Pada 1,6%, angka kematian resmi India tetap rendah. Ini berarti dari semua orang dengan tes COVID-19 positif, hanya sekitar 1,6% yang meninggal karena penyakit tersebut. Sebagai perbandingan, A.S. memiliki angka kematian 2,9% dan di Inggris Raya, angka itu 10,4%. Namun di India, angka kematian kemungkinan besar tidak terlalu besar. Telah dilaporkan bahwa orang yang menderita penyakit penyerta, yang meninggal setelah tertular virus corona, mungkin tidak selalu dianggap sebagai kematian akibat COVID-19.
"Ini sangat bertentangan dengan pedoman Organisasi Kesehatan Dunia," kata Dasgupta. "Sementara sebuah negara memiliki otoritas penuh untuk meninjau kematian, dan memang harus melakukan analisis kematian yang ketat, itu harus dipandu oleh posisi WHO dalam masalah ini."
Di parlemen, menteri kesehatan Harsh Vardhan menyalahkan "perilaku masyarakat yang tidak bertanggung jawab" sebagai penyebab lonjakan kasus. Dia mendesak semua orang India untuk mengikuti kebersihan yang layak, memakai masker dan mempraktikkan jarak sosial. "Saya pikir orang-orang sekarang menjadi gelisah dan mungkin menjadi kurang patuh pada norma jarak sosial, topeng dan kebersihan, dibandingkan pada awal penguncian," kata Arvind Kumar. "Saya telah berulang kali meminta orang-orang bahwa tidak peduli berapa bulan telah berlalu, kami tidak punya pilihan selain terus mematuhi norma jarak sosial."
Bukan hanya kelelahan akibat COVID-19. Di negara seperti India yang berpenduduk padat, dengan area publik yang padat, dan solusi perumahan yang sempit, kebanyakan orang tidak memiliki kemewahan ruang.
Di jalan sempit dan padat di Old Delhi, kota bertembok era Mughal, jarak sosial hampir mustahil. Piyush Dixit, yang menjalankan restoran di salah satu jalur sempit, telah melihat bangkunya terisi sejak restoran mulai buka. "Sebelumnya, orang-orang ketakutan, mereka tidak keluar, mereka berusaha menjaga jarak satu sama lain. Tapi itu sifat manusia, berapa lama Anda bisa membatasi seseorang ke satu ruang?" Dixit mengatakan kepada ABC News. "Kasus hanya akan meningkat. Tapi orang tidak akan menunggu di dalam lagi. Baik itu untuk bekerja atau hanya keluar, mereka akan keluar."
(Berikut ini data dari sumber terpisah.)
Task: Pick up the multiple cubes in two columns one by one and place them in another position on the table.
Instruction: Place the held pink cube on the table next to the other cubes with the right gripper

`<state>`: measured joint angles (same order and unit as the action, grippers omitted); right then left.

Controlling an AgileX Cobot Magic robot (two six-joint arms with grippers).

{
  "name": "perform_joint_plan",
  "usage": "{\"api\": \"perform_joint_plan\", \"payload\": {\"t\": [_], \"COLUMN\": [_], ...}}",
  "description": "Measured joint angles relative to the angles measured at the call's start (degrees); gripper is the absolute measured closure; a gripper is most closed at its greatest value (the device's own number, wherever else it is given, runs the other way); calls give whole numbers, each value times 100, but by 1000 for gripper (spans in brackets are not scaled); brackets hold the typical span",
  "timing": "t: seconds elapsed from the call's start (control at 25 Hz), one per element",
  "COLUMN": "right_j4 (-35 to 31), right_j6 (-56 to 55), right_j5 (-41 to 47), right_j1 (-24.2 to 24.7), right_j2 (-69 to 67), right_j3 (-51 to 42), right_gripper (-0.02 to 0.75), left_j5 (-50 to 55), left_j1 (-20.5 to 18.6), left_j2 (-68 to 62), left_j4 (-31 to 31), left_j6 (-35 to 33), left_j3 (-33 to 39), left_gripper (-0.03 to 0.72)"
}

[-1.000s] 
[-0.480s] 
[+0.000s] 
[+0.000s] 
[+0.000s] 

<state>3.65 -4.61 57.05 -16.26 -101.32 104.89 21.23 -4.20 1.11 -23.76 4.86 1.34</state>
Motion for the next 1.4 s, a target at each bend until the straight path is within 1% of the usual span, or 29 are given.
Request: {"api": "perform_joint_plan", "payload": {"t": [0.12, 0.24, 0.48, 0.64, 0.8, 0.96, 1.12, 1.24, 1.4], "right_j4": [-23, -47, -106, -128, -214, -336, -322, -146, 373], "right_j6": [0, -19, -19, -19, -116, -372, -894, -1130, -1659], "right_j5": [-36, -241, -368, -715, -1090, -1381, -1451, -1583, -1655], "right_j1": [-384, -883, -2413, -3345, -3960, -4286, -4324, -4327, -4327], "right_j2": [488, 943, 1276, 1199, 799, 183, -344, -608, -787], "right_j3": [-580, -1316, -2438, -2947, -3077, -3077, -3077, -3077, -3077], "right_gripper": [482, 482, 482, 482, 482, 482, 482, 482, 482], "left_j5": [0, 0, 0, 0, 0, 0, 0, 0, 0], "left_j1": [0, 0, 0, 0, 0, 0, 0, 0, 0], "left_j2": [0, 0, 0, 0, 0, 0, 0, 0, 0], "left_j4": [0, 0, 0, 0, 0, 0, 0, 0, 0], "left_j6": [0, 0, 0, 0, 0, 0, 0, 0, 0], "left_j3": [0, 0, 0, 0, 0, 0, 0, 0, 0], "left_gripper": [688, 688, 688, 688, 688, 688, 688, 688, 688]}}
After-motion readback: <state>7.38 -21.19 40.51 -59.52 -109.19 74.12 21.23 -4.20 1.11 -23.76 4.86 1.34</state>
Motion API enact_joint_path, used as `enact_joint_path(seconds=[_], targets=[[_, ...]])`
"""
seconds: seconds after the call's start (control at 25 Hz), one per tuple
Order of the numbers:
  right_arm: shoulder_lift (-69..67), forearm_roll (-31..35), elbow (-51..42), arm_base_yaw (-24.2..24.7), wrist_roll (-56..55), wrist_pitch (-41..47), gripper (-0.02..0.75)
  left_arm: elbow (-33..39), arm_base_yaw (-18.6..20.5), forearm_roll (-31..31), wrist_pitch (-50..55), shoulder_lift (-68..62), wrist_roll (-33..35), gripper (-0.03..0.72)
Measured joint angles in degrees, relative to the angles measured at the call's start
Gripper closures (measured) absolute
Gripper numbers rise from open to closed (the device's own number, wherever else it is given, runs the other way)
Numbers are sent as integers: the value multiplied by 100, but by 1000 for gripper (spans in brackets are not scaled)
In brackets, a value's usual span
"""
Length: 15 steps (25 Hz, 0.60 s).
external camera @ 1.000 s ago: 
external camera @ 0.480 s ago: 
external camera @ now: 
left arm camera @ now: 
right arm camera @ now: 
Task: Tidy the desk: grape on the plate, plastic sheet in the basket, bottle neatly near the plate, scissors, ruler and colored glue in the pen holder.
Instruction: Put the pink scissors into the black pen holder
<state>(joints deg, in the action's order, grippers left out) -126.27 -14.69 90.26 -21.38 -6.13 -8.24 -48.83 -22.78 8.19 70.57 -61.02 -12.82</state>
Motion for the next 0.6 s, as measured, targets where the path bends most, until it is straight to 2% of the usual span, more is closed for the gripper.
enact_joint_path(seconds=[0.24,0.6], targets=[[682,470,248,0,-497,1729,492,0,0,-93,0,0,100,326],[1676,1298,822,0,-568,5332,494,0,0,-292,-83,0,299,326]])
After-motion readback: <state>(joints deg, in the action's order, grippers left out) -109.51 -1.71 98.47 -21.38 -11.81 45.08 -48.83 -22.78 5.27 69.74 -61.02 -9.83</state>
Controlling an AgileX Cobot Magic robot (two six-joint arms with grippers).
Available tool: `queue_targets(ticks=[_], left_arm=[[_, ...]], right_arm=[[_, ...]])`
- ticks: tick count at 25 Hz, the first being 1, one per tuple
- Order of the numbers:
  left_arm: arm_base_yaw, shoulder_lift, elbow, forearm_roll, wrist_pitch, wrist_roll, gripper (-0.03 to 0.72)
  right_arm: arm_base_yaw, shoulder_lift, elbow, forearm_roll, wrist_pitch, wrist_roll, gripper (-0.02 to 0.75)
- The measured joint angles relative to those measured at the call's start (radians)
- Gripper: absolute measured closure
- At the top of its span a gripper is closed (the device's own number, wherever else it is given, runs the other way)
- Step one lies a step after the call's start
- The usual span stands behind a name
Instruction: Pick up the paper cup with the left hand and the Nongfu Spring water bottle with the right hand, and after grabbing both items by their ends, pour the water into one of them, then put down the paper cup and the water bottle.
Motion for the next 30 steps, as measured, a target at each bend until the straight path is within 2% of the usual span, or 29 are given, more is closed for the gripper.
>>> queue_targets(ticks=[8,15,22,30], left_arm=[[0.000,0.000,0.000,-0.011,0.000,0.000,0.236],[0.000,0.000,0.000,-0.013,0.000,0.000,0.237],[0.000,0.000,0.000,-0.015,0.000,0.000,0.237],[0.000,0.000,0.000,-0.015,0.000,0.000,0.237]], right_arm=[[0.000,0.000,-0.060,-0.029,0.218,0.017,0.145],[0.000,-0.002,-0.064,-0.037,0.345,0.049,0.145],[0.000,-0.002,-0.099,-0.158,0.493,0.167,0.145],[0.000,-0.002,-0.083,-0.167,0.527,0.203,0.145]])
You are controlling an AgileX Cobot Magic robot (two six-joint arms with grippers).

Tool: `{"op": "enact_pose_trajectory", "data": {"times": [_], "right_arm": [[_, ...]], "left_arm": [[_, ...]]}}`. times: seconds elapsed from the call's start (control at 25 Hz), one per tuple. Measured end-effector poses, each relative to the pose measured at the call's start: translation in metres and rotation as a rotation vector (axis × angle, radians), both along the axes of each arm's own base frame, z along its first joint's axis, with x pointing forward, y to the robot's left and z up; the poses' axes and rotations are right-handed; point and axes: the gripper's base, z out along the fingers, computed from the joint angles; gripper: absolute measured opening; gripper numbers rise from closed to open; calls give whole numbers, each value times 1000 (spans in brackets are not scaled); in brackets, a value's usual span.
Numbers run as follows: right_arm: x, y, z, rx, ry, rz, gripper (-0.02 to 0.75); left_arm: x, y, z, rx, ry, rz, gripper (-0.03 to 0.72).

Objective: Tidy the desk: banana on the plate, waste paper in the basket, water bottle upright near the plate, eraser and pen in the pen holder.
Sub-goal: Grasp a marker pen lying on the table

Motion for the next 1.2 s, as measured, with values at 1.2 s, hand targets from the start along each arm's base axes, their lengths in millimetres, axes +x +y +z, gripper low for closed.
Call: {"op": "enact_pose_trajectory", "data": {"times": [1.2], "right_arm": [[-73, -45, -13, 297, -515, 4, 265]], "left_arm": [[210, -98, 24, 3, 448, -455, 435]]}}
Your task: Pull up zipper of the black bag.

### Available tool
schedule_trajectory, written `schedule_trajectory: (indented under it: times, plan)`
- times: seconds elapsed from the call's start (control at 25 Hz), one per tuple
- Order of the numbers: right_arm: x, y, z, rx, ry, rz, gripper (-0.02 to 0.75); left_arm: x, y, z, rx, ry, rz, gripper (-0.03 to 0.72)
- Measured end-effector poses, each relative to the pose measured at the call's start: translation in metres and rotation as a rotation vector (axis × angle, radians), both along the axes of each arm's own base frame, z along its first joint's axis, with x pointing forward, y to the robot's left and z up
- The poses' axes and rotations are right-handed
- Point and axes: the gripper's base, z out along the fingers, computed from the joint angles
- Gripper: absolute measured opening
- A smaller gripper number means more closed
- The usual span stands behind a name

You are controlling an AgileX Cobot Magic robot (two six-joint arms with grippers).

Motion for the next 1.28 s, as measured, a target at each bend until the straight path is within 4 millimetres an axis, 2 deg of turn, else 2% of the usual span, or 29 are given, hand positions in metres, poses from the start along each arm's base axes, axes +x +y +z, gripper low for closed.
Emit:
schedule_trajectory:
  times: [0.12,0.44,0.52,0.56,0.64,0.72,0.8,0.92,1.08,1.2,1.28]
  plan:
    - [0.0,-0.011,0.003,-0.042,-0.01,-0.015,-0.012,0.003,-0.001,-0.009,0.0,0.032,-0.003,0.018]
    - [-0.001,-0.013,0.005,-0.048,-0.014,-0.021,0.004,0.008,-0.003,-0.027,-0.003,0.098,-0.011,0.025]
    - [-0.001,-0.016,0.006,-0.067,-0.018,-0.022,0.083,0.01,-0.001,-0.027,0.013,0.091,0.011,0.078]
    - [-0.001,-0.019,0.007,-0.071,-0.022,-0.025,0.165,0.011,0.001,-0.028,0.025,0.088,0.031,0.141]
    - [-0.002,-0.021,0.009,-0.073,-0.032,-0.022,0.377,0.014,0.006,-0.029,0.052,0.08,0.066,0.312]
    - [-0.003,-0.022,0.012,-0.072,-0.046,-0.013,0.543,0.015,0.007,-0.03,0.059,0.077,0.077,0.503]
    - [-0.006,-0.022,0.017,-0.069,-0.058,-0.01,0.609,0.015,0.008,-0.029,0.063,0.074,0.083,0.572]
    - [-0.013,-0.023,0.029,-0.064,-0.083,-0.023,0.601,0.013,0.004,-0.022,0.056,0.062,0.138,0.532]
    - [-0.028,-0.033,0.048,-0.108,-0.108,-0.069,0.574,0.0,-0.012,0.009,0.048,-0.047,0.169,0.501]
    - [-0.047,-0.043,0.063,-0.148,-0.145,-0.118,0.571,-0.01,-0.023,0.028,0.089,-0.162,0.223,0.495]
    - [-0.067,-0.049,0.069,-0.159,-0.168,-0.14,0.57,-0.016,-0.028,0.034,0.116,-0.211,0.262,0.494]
Dasgupta percaya bahwa orang harus belajar hidup dengan virus di masa mendatang. "Tidak ada habisnya saat kita berbicara karena saat ini terdapat satu juta kasus aktif dan tingkat reproduksi saat ini adalah 1, yang tidak buruk tetapi itu berarti satu juta kasus akan ditularkan ke satu juta lagi," kata Dasgupta. "Skenario paling optimis adalah stagnan, tapi itu tidak akan segera berakhir."